# [What to produce]
Pictures stay out of the output. Return exactly the lines below from the one with "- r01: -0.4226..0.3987" down to the one with "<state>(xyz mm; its", both included, and nothing more.

----------------

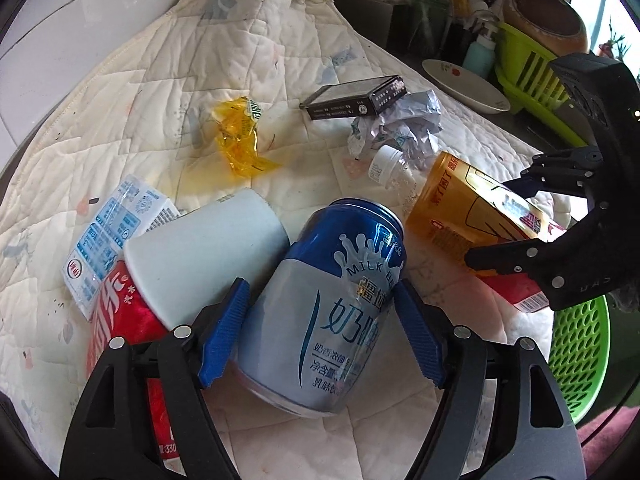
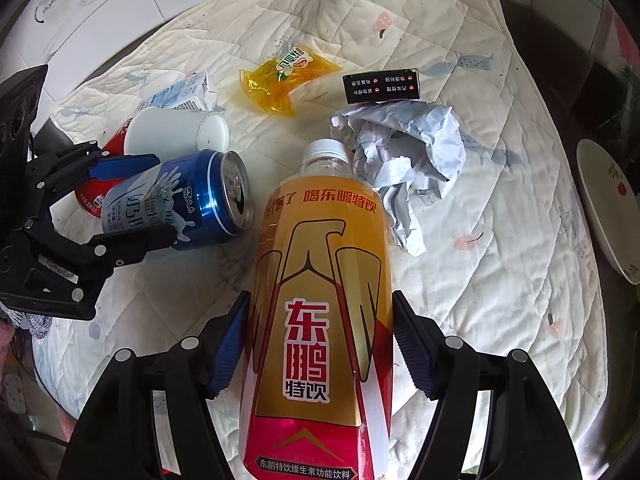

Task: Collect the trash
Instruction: 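Grasp the blue milk beer can with the left gripper while the right lifts the bottle toward the basket, then carry the bottle and can over the green basket and open both grippers to drop them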

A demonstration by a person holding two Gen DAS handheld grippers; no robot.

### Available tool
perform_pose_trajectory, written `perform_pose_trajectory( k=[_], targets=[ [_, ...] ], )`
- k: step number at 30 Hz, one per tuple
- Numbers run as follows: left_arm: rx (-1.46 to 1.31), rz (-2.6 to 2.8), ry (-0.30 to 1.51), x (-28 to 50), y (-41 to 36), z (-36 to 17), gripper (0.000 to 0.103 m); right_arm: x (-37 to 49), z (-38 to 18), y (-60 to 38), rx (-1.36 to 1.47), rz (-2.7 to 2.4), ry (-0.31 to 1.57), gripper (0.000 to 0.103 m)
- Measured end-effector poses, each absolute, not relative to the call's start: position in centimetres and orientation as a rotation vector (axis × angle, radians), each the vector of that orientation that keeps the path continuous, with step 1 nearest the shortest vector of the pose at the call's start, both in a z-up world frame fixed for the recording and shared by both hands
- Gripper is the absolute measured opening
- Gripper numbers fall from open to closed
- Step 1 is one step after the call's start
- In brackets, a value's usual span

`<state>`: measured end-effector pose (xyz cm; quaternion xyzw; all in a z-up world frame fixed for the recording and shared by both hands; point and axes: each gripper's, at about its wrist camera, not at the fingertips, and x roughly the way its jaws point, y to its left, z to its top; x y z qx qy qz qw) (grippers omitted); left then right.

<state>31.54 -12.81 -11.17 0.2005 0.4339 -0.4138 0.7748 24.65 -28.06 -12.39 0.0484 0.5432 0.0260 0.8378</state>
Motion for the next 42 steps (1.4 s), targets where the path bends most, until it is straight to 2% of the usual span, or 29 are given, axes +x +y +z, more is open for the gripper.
perform_pose_trajectory(
  k=[14,24,42],
  targets=[
    [0.483,-0.843,0.917,29.2,-14.3,-11.3,0.070,21.6,-11.3,-28.0,0.114,0.059,1.105,0.065],
    [0.374,-0.768,0.936,27.0,-12.6,-10.7,0.068,18.2,-10.1,-27.6,0.133,0.085,1.060,0.065],
    [0.224,-0.756,0.873,16.0,-9.8,-5.6,0.067,6.3,-8.3,-29.8,0.120,0.087,0.979,0.065]
  ],
)
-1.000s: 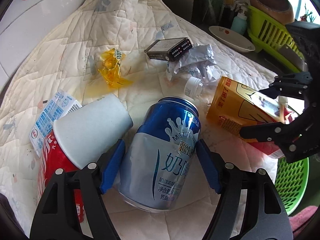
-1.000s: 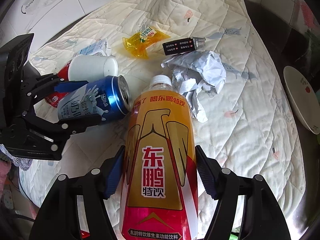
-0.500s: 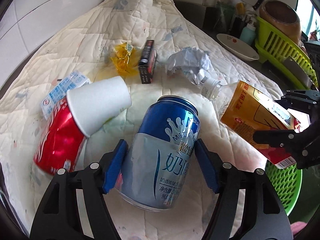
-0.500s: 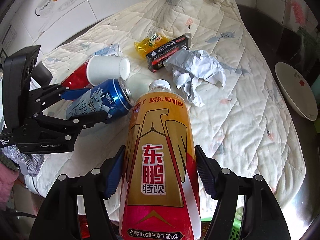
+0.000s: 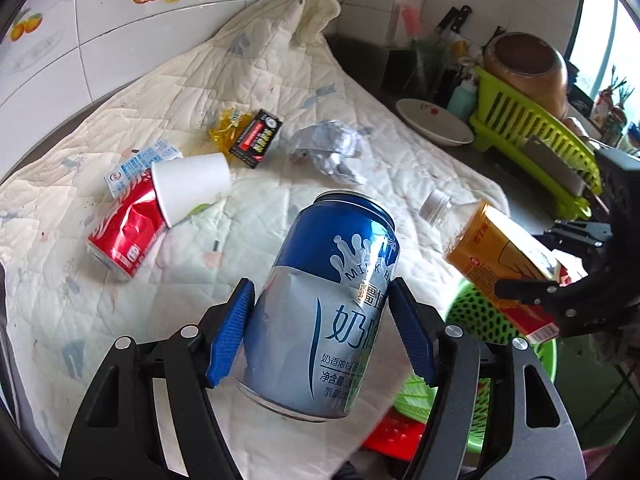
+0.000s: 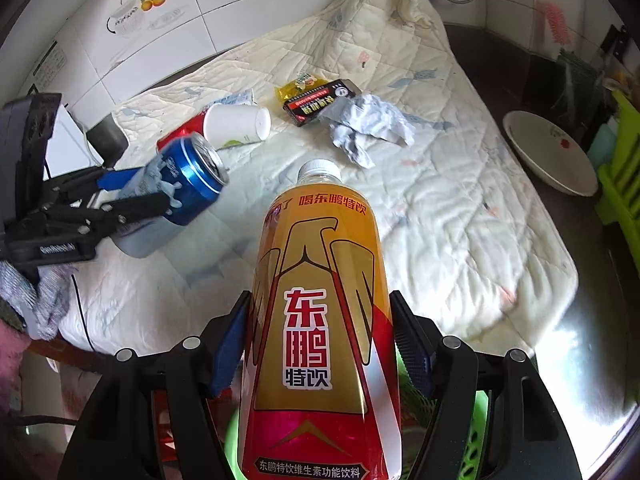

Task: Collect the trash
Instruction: 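Carry the bottle and can over the green basket and open both grippers to drop them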

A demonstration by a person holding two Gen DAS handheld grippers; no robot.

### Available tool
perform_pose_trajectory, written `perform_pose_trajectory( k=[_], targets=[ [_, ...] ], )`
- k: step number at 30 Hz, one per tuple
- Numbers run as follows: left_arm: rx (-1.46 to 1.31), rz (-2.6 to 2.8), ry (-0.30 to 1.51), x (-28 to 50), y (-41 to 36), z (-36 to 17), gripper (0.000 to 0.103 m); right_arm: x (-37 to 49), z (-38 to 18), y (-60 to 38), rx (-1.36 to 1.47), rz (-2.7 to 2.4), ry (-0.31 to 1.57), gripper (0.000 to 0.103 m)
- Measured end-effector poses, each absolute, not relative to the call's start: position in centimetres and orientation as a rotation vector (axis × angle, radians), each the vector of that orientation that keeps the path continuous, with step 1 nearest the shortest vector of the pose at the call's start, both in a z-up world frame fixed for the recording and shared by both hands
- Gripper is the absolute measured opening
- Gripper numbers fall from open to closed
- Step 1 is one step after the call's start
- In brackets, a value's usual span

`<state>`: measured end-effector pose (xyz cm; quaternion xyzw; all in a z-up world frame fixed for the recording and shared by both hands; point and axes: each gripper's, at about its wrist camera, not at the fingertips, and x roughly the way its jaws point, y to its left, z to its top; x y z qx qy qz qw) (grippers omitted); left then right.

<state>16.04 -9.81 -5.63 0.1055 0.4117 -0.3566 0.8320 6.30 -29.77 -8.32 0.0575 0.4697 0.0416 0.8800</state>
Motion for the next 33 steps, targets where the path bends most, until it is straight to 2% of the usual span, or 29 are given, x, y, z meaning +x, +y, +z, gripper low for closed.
perform_pose_trajectory(
  k=[6,17,33],
  targets=[
    [0.208,-0.808,0.864,11.4,-10.9,-5.2,0.067,0.9,-9.8,-31.4,0.143,0.048,0.994,0.065],
    [0.201,-0.877,0.905,5.6,-14.1,-6.9,0.067,-4.0,-13.5,-32.9,0.208,0.045,1.066,0.066],
    [0.227,-0.925,0.951,1.5,-17.8,-8.8,0.068,-8.9,-11.6,-33.3,0.126,0.049,0.998,0.075]
  ],
)
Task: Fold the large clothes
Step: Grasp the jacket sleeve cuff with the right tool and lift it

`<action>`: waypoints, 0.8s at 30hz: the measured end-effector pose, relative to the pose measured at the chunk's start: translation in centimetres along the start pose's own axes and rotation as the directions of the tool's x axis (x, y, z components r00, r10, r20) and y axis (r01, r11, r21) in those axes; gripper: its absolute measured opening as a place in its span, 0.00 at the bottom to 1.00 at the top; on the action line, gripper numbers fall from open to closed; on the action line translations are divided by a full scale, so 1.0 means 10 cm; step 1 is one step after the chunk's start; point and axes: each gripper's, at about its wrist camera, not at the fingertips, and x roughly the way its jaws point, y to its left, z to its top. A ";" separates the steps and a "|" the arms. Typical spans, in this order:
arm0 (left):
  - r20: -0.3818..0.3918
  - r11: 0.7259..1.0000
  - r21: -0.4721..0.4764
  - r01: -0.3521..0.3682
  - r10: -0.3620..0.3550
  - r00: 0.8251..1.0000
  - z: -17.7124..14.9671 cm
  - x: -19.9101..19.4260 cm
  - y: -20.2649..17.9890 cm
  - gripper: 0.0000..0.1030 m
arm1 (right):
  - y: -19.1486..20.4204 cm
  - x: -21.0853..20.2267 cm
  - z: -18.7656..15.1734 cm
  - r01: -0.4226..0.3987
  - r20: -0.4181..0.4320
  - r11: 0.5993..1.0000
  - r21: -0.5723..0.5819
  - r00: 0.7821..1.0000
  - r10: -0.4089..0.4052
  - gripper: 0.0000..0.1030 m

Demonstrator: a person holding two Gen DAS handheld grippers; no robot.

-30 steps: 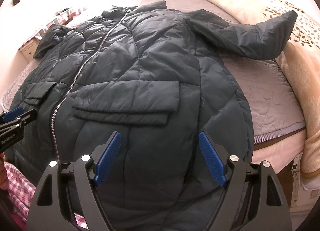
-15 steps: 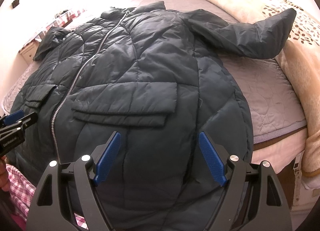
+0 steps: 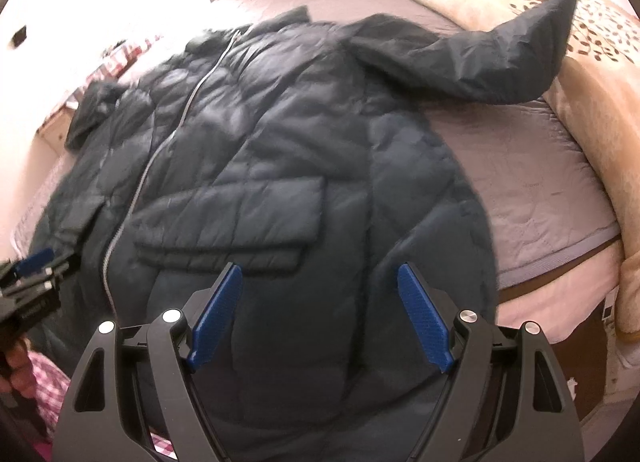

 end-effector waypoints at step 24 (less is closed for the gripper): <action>0.028 0.985 0.154 0.077 -0.083 0.996 0.68 -0.10 -0.74 0.70 | -2.79 0.26 1.36 -0.267 0.284 0.720 0.640 0.954 0.102 0.81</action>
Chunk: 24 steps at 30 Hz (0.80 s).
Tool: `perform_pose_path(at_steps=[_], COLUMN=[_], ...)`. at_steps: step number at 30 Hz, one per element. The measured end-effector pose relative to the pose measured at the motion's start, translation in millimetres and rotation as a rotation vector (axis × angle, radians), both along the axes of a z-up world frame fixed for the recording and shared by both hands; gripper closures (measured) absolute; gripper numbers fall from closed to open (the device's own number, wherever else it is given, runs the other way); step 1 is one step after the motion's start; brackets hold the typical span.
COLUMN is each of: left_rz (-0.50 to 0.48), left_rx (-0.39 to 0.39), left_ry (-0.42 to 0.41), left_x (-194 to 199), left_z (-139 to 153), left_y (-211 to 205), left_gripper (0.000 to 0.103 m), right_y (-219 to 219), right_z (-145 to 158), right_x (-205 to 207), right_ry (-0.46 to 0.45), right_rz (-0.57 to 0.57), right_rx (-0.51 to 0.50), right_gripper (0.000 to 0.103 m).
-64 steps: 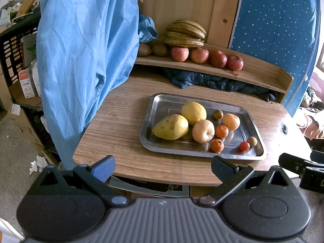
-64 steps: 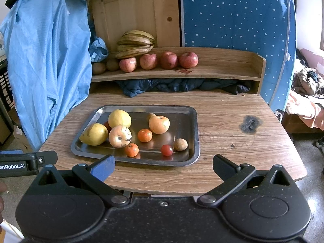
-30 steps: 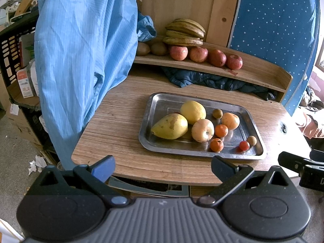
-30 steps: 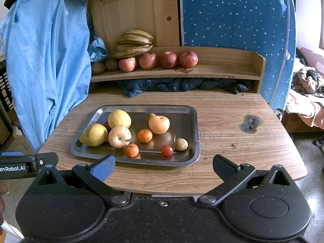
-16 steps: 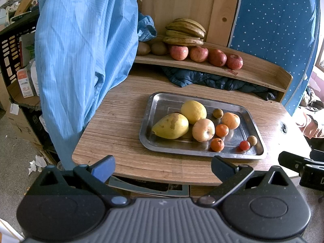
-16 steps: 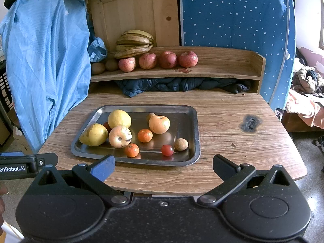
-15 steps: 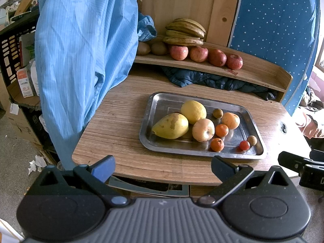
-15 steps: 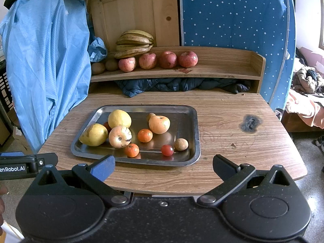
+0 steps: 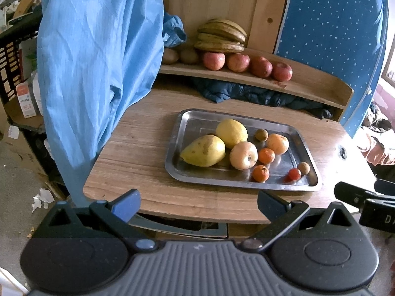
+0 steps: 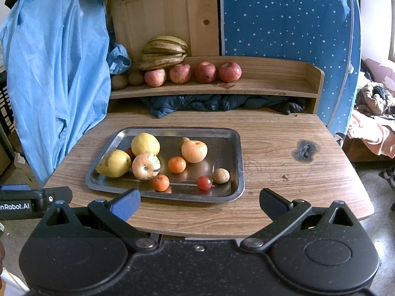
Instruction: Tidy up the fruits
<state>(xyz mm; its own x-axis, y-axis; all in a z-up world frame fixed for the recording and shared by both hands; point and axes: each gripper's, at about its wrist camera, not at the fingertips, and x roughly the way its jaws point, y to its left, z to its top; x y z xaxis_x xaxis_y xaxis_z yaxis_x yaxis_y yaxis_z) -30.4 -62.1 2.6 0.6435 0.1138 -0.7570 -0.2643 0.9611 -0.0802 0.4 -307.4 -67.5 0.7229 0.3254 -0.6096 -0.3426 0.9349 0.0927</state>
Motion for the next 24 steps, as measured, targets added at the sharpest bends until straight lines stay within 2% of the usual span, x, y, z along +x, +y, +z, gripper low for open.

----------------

# [Solution for this problem]
  - r01: -0.4226..0.3987
  - r20: -0.4181..0.4320
  - r11: 0.5993..1.0000
  - r21: -0.5723..0.5819
  - r00: 0.7821..1.0000
  - r10: -0.4089..0.4052
  - gripper: 0.0000..0.1030 m

Demonstrator: a person holding two Gen DAS handheld grippers; no robot.

-30 steps: 
-15 steps: 
+0 steps: 

 end-effector waypoints at step 24 (less is closed for the gripper): <action>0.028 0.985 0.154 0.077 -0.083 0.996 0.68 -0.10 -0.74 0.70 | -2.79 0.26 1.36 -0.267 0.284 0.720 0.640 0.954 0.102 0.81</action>
Chunk: 24 steps at 30 Hz (0.80 s).
Tool: `perform_pose_path(at_steps=[_], COLUMN=[_], ...)`. at_steps: step number at 30 Hz, one per element. The measured end-effector pose relative to the pose measured at the motion's start, translation in millimetres and rotation as a rotation vector (axis × angle, radians), both along the axes of a z-up world frame fixed for the recording and shared by both hands; gripper closures (measured) absolute; gripper numbers fall from closed to open (the device's own number, wherever else it is given, runs the other way); step 1 is one step after the motion's start; brackets hold the typical span.
COLUMN is each of: left_rz (-0.50 to 0.48), left_rx (-0.39 to 0.39), left_ry (-0.42 to 0.41), left_x (-194 to 199), left_z (-139 to 153), left_y (-211 to 205), left_gripper (0.000 to 0.103 m), right_y (-219 to 219), right_z (-145 to 158), right_x (-205 to 207), right_ry (-0.46 to 0.45), right_rz (-0.57 to 0.57), right_rx (-0.51 to 0.50), right_gripper (0.000 to 0.103 m).
-64 steps: 
-64 steps: 
-30 steps: 
-30 steps: 
-16 steps: 
-16 steps: 
-15 steps: 
-15 steps: 
+0 steps: 
+0 steps: 
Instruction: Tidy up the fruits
<state>(xyz mm; its own x-axis, y-axis; all in a z-up world frame fixed for the recording and shared by both hands; point and axes: each gripper's, at about its wrist camera, not at the fingertips, and x roughly the way its jaws point, y to its left, z to its top; x y z xaxis_x xaxis_y xaxis_z yaxis_x yaxis_y yaxis_z) -30.4 -62.1 2.6 0.6435 0.1138 -0.7570 -0.2643 0.9611 -0.0802 0.4 -307.4 -67.5 0.7229 0.3254 -0.6096 -0.3426 0.9349 0.0927</state>

This output is finished.